▶ **DATASET EXCERPT**:
□ □ □
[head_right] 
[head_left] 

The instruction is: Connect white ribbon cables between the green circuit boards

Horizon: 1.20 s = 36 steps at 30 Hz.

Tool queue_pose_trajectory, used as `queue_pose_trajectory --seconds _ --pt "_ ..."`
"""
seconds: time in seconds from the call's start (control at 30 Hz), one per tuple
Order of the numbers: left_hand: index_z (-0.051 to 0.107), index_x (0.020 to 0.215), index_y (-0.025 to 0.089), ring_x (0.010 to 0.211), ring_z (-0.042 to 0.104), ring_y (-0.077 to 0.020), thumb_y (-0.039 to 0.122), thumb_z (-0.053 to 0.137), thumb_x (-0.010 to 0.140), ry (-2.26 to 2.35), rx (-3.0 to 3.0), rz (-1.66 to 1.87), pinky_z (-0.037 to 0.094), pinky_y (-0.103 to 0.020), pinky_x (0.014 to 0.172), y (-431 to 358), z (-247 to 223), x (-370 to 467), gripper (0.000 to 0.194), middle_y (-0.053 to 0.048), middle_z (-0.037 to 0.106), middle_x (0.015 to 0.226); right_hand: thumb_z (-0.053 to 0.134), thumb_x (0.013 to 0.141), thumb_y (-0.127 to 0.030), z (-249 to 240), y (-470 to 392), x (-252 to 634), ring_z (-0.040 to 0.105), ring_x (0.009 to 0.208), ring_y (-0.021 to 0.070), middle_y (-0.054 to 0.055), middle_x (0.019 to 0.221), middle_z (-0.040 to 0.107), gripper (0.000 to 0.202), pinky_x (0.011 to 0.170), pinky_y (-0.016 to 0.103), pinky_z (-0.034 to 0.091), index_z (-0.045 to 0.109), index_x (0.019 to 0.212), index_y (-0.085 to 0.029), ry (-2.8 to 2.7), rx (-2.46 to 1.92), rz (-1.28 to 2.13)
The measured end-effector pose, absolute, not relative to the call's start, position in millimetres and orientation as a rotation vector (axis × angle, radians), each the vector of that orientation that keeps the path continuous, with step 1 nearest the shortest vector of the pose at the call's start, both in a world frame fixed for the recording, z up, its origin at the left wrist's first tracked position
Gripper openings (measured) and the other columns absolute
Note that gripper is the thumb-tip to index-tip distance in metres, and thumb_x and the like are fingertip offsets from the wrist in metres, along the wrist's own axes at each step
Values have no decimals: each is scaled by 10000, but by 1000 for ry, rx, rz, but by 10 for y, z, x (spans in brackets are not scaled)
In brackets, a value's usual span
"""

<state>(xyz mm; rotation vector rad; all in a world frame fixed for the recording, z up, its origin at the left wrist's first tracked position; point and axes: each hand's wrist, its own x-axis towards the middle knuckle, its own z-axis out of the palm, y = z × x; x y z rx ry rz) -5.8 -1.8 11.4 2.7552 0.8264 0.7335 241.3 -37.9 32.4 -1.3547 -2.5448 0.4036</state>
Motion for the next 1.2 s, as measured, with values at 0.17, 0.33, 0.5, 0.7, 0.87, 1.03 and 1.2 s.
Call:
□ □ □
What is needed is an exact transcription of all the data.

▶ **WRITTEN RESPONSE**:
[head_right] 
[head_left] 

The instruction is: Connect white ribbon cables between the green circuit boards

Horizon: 1.20 s = 36 steps at 30 Hz.

Tool queue_pose_trajectory, used as `queue_pose_trajectory --seconds _ --pt "_ ..."`
"""
seconds: time in seconds from the call's start (control at 30 Hz), one per tuple
Order of the numbers: left_hand: index_z (-0.051 to 0.107), index_x (0.020 to 0.215), index_y (-0.025 to 0.089), ring_x (0.010 to 0.211), ring_z (-0.042 to 0.104), ring_y (-0.077 to 0.020), thumb_y (-0.039 to 0.122), thumb_z (-0.053 to 0.137), thumb_x (-0.010 to 0.140), ry (-2.26 to 2.35), rx (-3.0 to 3.0), rz (-1.66 to 1.87), pinky_z (-0.037 to 0.094), pinky_y (-0.103 to 0.020), pinky_x (0.014 to 0.172), y (-431 to 358), z (-247 to 223), x (-370 to 467), gripper (0.000 to 0.194), middle_y (-0.053 to 0.048), middle_z (-0.037 to 0.106), middle_x (0.015 to 0.226); right_hand: thumb_z (-0.053 to 0.134), thumb_x (0.013 to 0.141), thumb_y (-0.127 to 0.030), z (-249 to 240), y (-470 to 392), x (-252 to 634), ring_z (-0.040 to 0.105), ring_x (0.009 to 0.208), ring_y (-0.021 to 0.070), middle_y (-0.054 to 0.055), middle_x (0.019 to 0.221), middle_z (-0.040 to 0.107), gripper (0.000 to 0.202), pinky_x (0.011 to 0.170), pinky_y (-0.016 to 0.103), pinky_z (-0.034 to 0.091), index_z (-0.045 to 0.109), index_x (0.019 to 0.212), index_y (-0.085 to 0.029), ry (-2.8 to 2.7), rx (-2.46 to 1.92), rz (-1.28 to 2.13)
The measured end-effector pose, absolute, not relative to the call's start, position in millimetres and orientation as a rotation vector (axis × angle, radians), each the vector of that orientation that keeps the path continuous, with step 1 nearest the shortest vector of the pose at the call's start, both in a world frame fixed for the recording, z up, its origin at the left wrist's first tracked position
Gripper openings (measured) and the other columns absolute
Note that gripper is the thumb-tip to index-tip distance in metres, and thumb_x and the like are fingertip offsets from the wrist in metres, along the wrist's own axes at each step
Values have no decimals: each is scaled by 10000, but by 1000 for ry, rx, rz, but by 10 for y, z, x (spans in brackets are not scaled)
In brackets, a value's usual span
"""

<state>(xyz mm; rotation vector rad; all in a world frame fixed for the recording, z up, its origin at the left wrist's first tracked position; point and axes: each hand's wrist, its own x-axis towards the middle knuckle, its own z-axis out of the palm, y = z × x; x y z rx ry rz) -5.8 -1.8 11.4 2.7552 0.8264 0.7335 241.3 -37.9 32.4 -1.3547 -2.5448 0.4036</state>
Motion for the next 1.2 s, as measured, with values at 0.17, 0.33, 0.5, 0.7, 0.87, 1.03 and 1.2 s.
Call:

This completes the answer.